B.B.King è morto, la sua musica no. A quasi novant’anni, di cui sessanta in carriera, il modernizzatore del blues, quello che lo aveva
B.B.King è morto, la sua musica no. A quasi novant’anni, di cui sessanta in carriera, il modernizzatore del blues, quello che lo aveva elettrificato e lo aveva reso più morbido e più urbano, lascia una schiera immensa di grandi nomi della musica che si sono ispirati a lui o che comunque da lui sono stati influenzati.
Riley B.King, che poi usò le iniziali B.B. per Blues Boy, o per Beale Street Blues Boy, si era formato musicalmente a Memphis, e Beale Street è la grande via del blues, oggi trasformata nel principale centro del culto di B.B.King.
Da lavoratore nelle piantagioni di cotone, come lo erano stati i genitori, a icona della musica mondiale: B.B.King ha avuto un percorso straordinario, ma a vederlo non sembrava.
È sempre stato un personaggio dalla grande semplicità, anche quando riceveva una medaglia dall’allora presidente degli Stati Uniti George W.Bush o quando regalava una delle sue chitarre, tutte battezzate Lucille, a Papa Giovanni Paolo II.

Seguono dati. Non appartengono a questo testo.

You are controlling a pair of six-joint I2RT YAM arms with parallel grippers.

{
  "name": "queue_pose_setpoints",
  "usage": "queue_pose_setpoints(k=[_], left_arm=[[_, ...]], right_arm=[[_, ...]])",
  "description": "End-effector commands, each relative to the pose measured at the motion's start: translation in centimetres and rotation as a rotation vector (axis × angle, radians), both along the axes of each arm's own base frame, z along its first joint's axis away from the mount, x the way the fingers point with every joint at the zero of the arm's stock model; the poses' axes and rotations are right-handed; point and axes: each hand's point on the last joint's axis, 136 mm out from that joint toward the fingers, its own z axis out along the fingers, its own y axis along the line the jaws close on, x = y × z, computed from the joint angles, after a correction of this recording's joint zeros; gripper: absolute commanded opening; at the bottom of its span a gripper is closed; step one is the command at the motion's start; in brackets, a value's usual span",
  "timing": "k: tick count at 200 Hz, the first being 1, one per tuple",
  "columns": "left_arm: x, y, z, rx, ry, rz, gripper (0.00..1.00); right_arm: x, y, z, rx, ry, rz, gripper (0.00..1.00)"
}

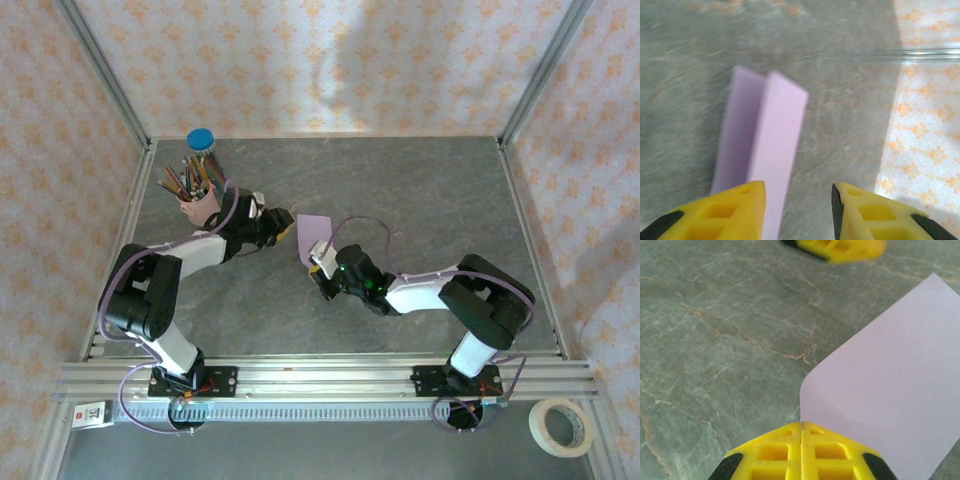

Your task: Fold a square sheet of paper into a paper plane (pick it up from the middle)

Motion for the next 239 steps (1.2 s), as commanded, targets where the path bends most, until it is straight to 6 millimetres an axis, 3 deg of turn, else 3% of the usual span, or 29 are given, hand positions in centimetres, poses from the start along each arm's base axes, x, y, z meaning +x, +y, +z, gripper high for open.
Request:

“Penso che la gente, cioè Dio e la gente siano sempre stati buoni con me in tutti questi anni. Mi piace fare quello che faccio e lo farei anche gratis se qualcuno mi pagasse le bollette. Ma mi pagano per fare qualcosa che mi piace comunque fare, e questo è qualcosa che apprezzo”.
Un chitarrista straordinario che ha modernizzato il blues portandolo a incrociare le strade del Jazz e del Rock n’roll, ma nello stesso tempo un bluesman all’antica, di quelli che non potevano fare a meno del contatto con il pubblico: era sempre in concerto, solo la figlia è riuscita a non farlo salire sul pullmino della band nell’ultimo periodo, perché era preoccupata per le sue condizioni di salute.